Le journal accueille chacun de vos tirages avec ses cartes, la position de chacune, la question posée, et un espace de notes libre dans lequel consigner votre interprétation à chaud : ce qui résonne, ce qui surprend, ce qui semble contradictoire. Chaque entrée peut être nommée (par exemple par le nom d'un consultant si vous tirez pour quelqu'un) et taguée. Vous pouvez exporter une entrée par e-mail, la partager comme image, ou la retrouver plus tard depuis le moteur de recherche interne.
Quelques principes de tenue de journal méritent l'attention. Écrire avant d'interpréter : la première phrase écrite face à un tirage est souvent la plus juste, car elle précède la rationalisation. Ne pas effacer les notes anciennes même si elles paraissent fausses : c'est précisément l'écart entre l'interprétation d'origine et le déroulement réel des événements qui forge le discernement. Relire à intervalles réguliers — toutes les deux ou trois semaines au début, puis tous les mois — en revenant sur les tirages passés sans relire d'abord ses propres notes, pour confronter la lecture neuve à la lecture initiale.

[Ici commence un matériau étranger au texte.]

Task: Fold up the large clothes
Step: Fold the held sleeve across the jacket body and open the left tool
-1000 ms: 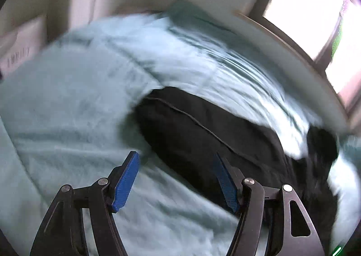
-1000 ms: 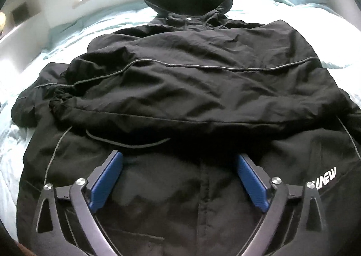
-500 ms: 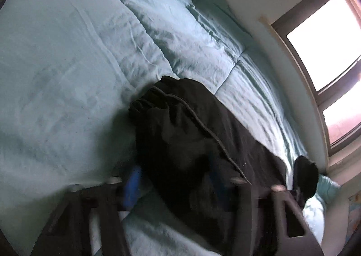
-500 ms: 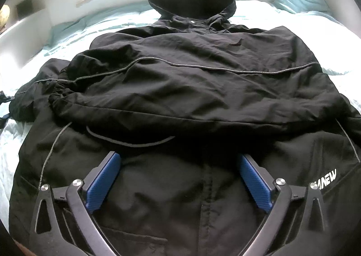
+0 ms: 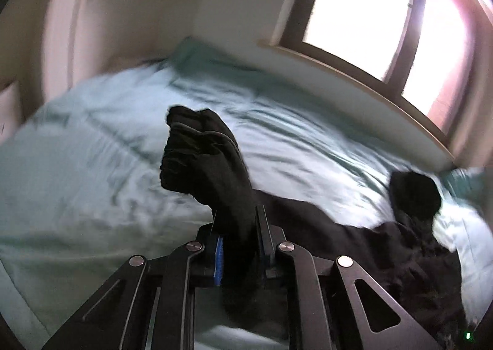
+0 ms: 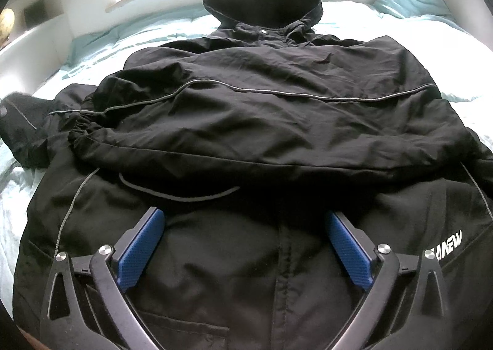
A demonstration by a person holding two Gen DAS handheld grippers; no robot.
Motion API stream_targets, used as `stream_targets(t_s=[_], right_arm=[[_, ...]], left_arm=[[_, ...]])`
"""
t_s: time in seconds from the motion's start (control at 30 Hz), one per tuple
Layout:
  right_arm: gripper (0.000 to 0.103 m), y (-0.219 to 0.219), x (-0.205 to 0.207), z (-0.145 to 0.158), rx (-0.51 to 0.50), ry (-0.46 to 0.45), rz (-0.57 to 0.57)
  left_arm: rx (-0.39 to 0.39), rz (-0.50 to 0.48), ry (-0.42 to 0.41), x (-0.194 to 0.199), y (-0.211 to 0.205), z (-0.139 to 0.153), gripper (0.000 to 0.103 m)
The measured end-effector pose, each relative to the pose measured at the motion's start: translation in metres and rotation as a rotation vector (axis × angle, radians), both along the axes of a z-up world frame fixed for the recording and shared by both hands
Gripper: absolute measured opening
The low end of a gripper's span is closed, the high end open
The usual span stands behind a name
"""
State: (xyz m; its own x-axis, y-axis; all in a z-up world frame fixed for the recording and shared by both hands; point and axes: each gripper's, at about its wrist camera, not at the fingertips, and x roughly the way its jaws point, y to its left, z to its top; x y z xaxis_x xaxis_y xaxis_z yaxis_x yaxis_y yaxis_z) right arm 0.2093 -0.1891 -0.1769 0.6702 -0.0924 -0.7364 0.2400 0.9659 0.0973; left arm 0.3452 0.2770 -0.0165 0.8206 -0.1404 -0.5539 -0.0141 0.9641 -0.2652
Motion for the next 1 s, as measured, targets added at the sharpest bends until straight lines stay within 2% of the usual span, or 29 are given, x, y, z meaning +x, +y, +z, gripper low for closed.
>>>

Le journal sert aussi de garde-fou. Si vous tirez pour la même question plusieurs fois en peu de temps, il en garde trace, ce qui aide à reconnaître les boucles obsessionnelles et à reformuler. Sur la question de la posture du praticien et de l'éthique d'usage du Tarot, voir le guide d'éthique. Pour intégrer le journal à une pratique régulière, voir le guide de méthode.